This comprehensive guide shows you how to connect to popular workplace apps like Google Drive, Slack, and Notion using Composio, extract their data, and store it in Cortex as your vector database for AI-powered search and retrieval.

Overview

By combining Composio’s app integration capabilities with Cortex’s vector storage, you can:
  • Unify data sources: Connect to 100+ apps including Google Workspace, Slack, Notion, GitHub, and more
  • Intelligent processing: Extract and process different content types (documents, messages, pages)
  • Semantic search: Query across all your data sources using natural language
  • Real-time sync: Keep your knowledge base updated with the latest information

Prerequisites

Before you begin, ensure you have:
  • Python 3.8+ installed
  • A Composio account and API key (get it here)
  • A Cortex account and API key (contact us)
  • Access to the apps you want to integrate (Google Drive, Slack, Notion, etc.)

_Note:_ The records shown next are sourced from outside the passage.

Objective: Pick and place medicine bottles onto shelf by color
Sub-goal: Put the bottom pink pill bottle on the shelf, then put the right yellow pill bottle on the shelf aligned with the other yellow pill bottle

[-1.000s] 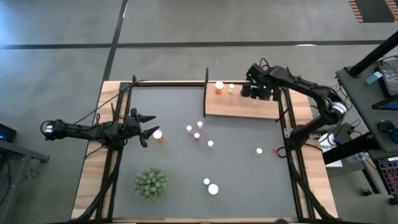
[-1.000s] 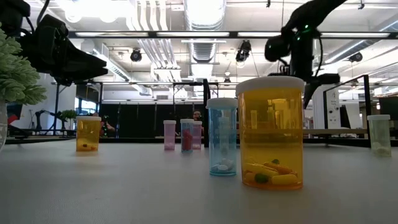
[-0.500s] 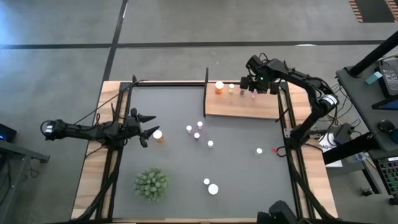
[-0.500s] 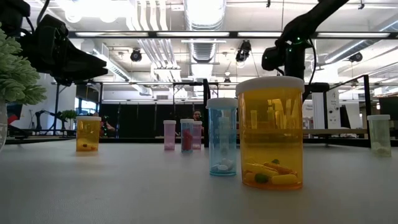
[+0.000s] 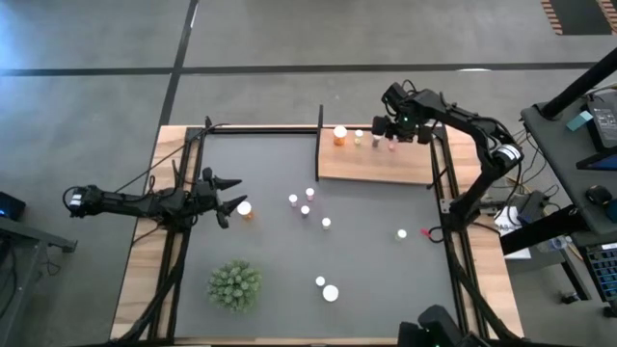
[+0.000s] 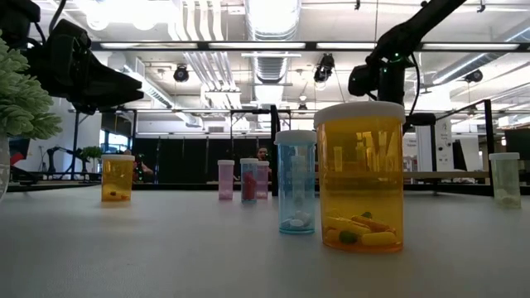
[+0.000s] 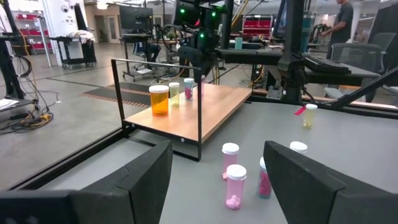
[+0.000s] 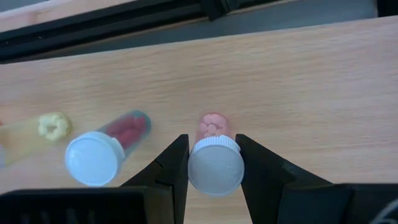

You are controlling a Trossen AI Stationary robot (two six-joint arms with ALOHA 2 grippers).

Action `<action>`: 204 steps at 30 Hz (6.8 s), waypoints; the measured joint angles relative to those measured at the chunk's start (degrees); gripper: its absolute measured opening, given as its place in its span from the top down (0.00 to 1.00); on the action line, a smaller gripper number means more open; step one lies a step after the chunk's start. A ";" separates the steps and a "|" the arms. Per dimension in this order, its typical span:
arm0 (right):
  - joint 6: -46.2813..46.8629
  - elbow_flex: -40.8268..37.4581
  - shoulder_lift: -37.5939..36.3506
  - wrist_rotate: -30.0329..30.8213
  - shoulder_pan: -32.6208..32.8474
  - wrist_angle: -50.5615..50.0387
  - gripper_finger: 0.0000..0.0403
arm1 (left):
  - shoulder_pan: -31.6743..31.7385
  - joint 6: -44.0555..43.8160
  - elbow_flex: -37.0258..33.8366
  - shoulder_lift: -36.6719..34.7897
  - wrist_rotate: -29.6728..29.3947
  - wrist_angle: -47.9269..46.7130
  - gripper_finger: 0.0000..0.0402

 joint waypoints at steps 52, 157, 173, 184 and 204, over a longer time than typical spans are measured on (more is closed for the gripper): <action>21.93 -13.61 -24.81 3.01 32.06 -14.23 0.42 | 0.01 0.00 0.00 0.02 0.00 0.02 0.41; 18.92 3.48 0.95 10.59 30.28 -3.17 0.73 | -0.01 0.00 0.00 -0.01 0.00 0.01 0.41; 6.93 9.50 5.60 3.10 21.47 -0.16 0.73 | -0.01 -0.01 0.00 -0.01 0.00 0.01 0.41; 7.81 9.57 5.78 2.08 20.51 1.19 0.72 | 0.01 0.00 0.00 -0.01 0.00 0.02 0.41; 8.67 9.57 8.25 0.81 18.50 3.60 0.72 | 0.01 -0.01 0.00 -0.01 0.00 0.02 0.41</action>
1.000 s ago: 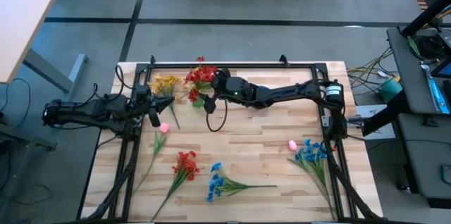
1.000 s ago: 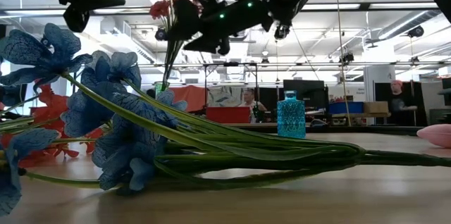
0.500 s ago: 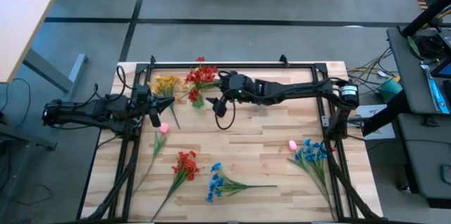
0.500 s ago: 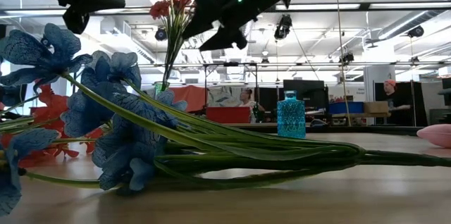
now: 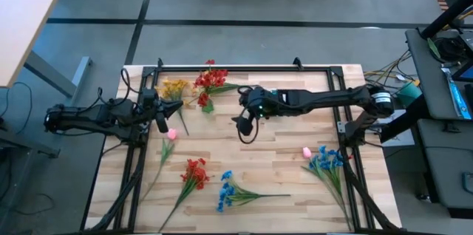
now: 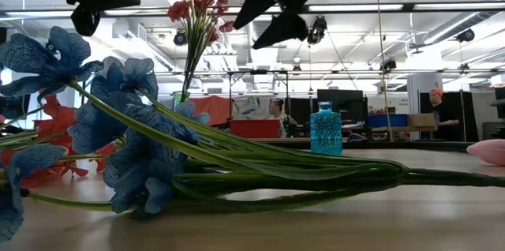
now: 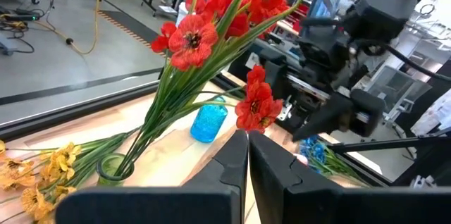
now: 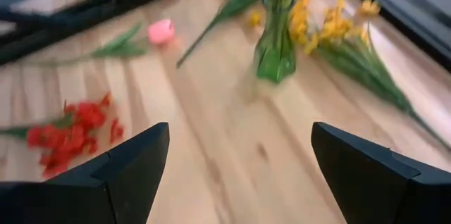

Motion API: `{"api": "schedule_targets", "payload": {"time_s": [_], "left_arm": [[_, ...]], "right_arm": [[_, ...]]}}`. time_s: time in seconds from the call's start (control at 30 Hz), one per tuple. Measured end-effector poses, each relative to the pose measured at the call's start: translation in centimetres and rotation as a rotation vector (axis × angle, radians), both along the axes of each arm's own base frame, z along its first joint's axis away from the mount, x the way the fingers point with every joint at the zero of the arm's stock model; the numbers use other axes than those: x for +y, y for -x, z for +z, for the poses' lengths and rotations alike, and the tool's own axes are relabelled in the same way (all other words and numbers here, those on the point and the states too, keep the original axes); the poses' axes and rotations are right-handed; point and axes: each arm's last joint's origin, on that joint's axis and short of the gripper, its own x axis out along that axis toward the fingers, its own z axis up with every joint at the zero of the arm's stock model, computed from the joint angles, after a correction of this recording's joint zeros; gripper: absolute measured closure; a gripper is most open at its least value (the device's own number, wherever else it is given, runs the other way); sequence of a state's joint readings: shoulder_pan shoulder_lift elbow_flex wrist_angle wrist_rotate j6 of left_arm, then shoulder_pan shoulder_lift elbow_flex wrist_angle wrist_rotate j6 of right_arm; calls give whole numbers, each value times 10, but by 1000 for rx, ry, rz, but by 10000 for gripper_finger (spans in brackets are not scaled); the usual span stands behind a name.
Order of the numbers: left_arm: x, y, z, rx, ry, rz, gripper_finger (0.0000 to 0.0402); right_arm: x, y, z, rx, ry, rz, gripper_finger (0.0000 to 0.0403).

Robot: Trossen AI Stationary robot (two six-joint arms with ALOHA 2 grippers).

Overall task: Sort flowers into vase by color
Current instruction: Put the right pink tulip into the blue vase

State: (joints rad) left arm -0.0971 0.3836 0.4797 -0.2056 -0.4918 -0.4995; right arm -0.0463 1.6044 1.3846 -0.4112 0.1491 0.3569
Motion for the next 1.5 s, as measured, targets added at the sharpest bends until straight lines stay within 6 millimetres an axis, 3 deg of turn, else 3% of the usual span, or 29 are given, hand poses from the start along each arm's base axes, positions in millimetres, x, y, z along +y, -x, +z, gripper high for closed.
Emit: {"api": "schedule_targets", "payload": {"time_s": [0.27, 0.53, 0.77, 1.03, 1.3, 1.5], "left_arm": [[0, -2, 0, -8, 13, 1, 402], [-2, -5, -1, -24, 100, -32, 402], [-7, -19, -9, 27, 209, -136, 402], [-17, -28, -21, 130, 355, -228, 402], [-29, -24, -51, 414, 661, -200, 402], [-44, -35, -48, 523, 680, -241, 402]], "right_arm": [[35, 15, -6, 153, -28, 67, 64], [86, 28, -10, 252, 46, 387, 65], [115, 51, -19, 437, 20, 448, 64], [135, 67, -20, 525, 9, 465, 65], [138, 68, -19, 513, 21, 487, 64], [136, 68, -16, 504, 32, 502, 65]]}}
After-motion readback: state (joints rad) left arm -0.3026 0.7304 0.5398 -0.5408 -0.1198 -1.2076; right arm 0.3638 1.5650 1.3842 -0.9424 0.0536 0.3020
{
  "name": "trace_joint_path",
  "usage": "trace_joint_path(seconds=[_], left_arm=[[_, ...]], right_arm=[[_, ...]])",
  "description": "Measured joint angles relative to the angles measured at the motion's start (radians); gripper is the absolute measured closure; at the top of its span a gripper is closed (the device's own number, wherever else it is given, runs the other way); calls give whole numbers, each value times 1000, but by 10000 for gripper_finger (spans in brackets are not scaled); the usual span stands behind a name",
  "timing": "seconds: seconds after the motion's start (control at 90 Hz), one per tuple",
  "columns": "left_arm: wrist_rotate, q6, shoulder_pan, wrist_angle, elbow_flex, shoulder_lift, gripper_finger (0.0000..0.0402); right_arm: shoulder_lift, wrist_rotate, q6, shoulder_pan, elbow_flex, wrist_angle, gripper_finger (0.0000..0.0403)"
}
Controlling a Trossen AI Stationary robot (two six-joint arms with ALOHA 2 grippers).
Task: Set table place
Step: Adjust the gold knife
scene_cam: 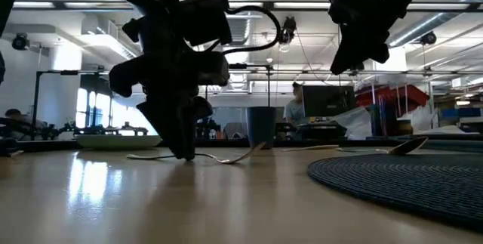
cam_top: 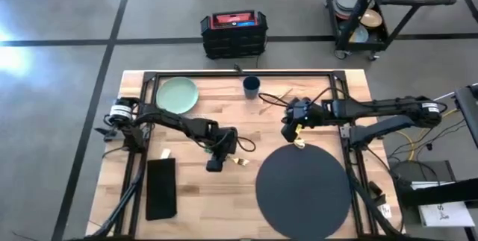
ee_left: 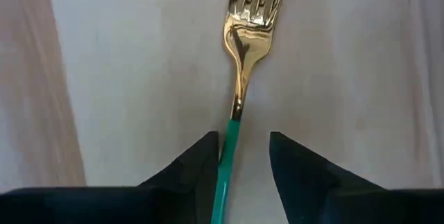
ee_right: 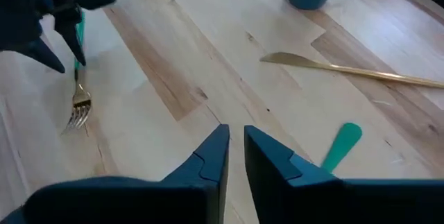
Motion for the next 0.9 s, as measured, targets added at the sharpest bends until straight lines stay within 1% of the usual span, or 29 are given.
trace_joint_path(seconds=[0.156, 0.244, 0.333, 0.389, 0.533, 0.667, 0.9], left_arm=[[-46, -45, -1, 7, 1, 14, 313], [-59, -64, -1, 8, 1, 13, 342], [-67, -98, 0, 8, 0, 12, 383], [-67, -132, 0, 8, 0, 11, 394], [-67, -271, -1, -4, 8, 12, 385], [-59, -377, 0, -47, 36, 13, 398], [-147, -609, -9, -88, 88, -7, 401]], right_arm=[[0, 0, 1, 0, -13, 1, 372], [0, 0, 0, 0, -15, 4, 376], [0, 0, -1, 0, -18, 4, 379], [0, 0, -3, 0, -18, 5, 379], [0, 0, -8, 0, -18, 5, 378], [0, 0, -12, 0, -18, 5, 379], [0, 0, -18, 0, -18, 5, 373]])
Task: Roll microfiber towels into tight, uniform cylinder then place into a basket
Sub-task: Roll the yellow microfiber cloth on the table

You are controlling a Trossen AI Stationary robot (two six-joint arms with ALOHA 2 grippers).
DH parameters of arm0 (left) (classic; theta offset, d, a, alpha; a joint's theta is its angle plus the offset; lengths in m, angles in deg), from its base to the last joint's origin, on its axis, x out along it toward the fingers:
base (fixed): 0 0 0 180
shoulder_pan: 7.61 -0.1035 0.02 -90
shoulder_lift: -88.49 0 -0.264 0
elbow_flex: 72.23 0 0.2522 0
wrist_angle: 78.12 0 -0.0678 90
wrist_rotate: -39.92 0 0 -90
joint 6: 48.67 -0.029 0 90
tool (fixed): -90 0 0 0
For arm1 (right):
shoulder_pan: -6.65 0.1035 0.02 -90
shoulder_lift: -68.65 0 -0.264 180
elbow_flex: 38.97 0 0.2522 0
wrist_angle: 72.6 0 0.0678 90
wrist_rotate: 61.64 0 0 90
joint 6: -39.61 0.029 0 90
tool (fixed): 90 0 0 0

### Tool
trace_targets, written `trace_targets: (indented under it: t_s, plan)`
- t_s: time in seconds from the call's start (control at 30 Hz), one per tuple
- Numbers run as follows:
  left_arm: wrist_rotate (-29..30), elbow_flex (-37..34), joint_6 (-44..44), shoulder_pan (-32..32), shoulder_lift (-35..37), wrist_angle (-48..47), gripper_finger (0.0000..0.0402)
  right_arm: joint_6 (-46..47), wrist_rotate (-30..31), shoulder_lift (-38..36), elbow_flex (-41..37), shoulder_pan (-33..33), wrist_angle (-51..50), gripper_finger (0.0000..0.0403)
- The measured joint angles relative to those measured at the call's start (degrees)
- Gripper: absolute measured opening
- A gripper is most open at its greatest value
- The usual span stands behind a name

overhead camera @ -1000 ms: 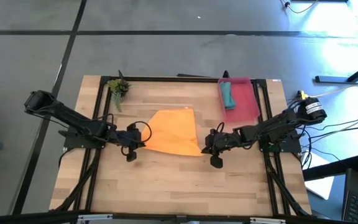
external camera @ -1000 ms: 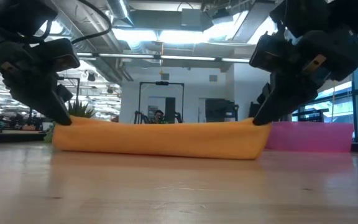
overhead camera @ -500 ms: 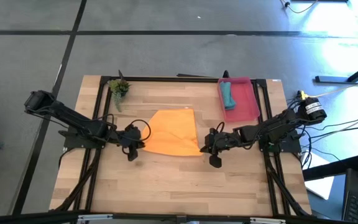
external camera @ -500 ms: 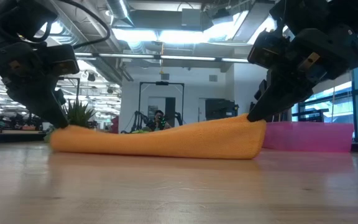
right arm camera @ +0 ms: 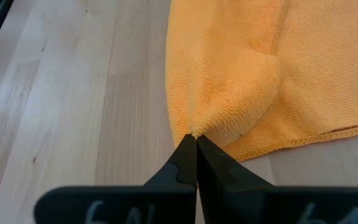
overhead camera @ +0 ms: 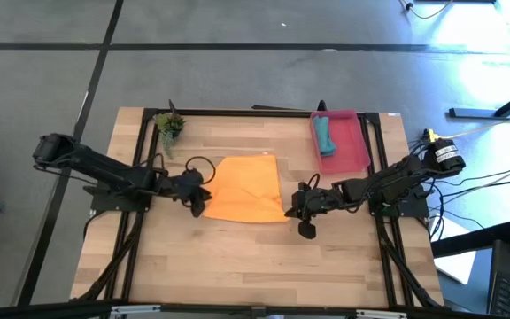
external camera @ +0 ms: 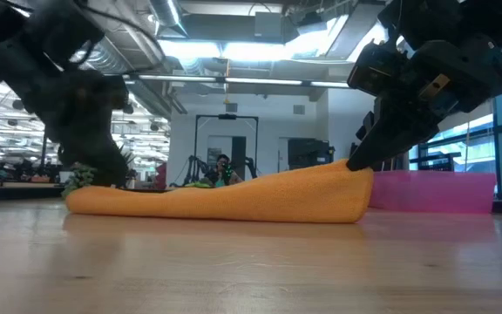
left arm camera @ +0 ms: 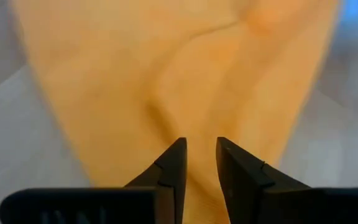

Step 1: Install Required SDKs

Install both Composio and the necessary HTTP client for Cortex:
pip install composio-core requests

Step 2: Set Up Authentication

Composio Authentication

First, set up your Composio API key:
import os
from composio import Composio

# Set your API key
os.environ["COMPOSIO_API_KEY"] = "your_composio_api_key"

# Initialize Composio client
composio = Composio()

Cortex Configuration

Configure your Cortex API settings:
import requests

CORTEX_API_KEY = "your_cortex_api_key"
CORTEX_BASE_URL = "https://api.usecortex.ai"
TENANT_ID = "your_tenant_id"

headers = {
    "Authorization": f"Bearer {CORTEX_API_KEY}",
    "Content-Type": "application/json"
}

Step 3: Connect to Your Apps

Authorize App Connections

Connect to your desired applications using Composio’s authorization flow:
def connect_to_apps(user_id: str):
    """Connect to Google Drive, Slack, and Notion"""
    
    apps_to_connect = [
        {"name": "googledrive", "display": "Google Drive"},
        {"name": "slack", "display": "Slack"},
        {"name": "notion", "display": "Notion"}
    ]
    
    connected_apps = {}
    
    for app in apps_to_connect:
        try:
            # Create connection request
            connection_request = composio.client.get_connection_request(
                user_uuid=user_id,
                app_name=app["name"]
            )
            
            print(f"Authorize {app['display']} by visiting: {connection_request.redirect_url}")
            
            # Wait for user to complete authorization
            connection_request.wait_until_active(timeout=300)  # 5 minutes timeout
            
            connected_apps[app["name"]] = connection_request
            print(f"{app['display']} connected successfully!")
            
        except Exception as e:
            print(f"Failed to connect to {app['display']}: {str(e)}")
    
    return connected_apps

# Connect apps for a user
user_id = "user@yourcompany.com"
connections = connect_to_apps(user_id)

Step 4: Extract Data from Apps

Get Available Tools

Retrieve the tools for your connected apps:
def get_available_tools(user_id: str, app_names: list):
    """Get tools for connected applications"""
    tools = {}
    
    for app_name in app_names:
        try:
            app_tools = composio.tools.get(
                user_id=user_id,
                apps=[app_name]
            )
            tools[app_name] = app_tools
            print(f"Retrieved {len(app_tools)} tools for {app_name}")
        except Exception as e:
            print(f"Error getting tools for {app_name}: {str(e)}")
    
    return tools

# Get tools for connected apps
app_names = ["googledrive", "slack", "notion"]
available_tools = get_available_tools(user_id, app_names)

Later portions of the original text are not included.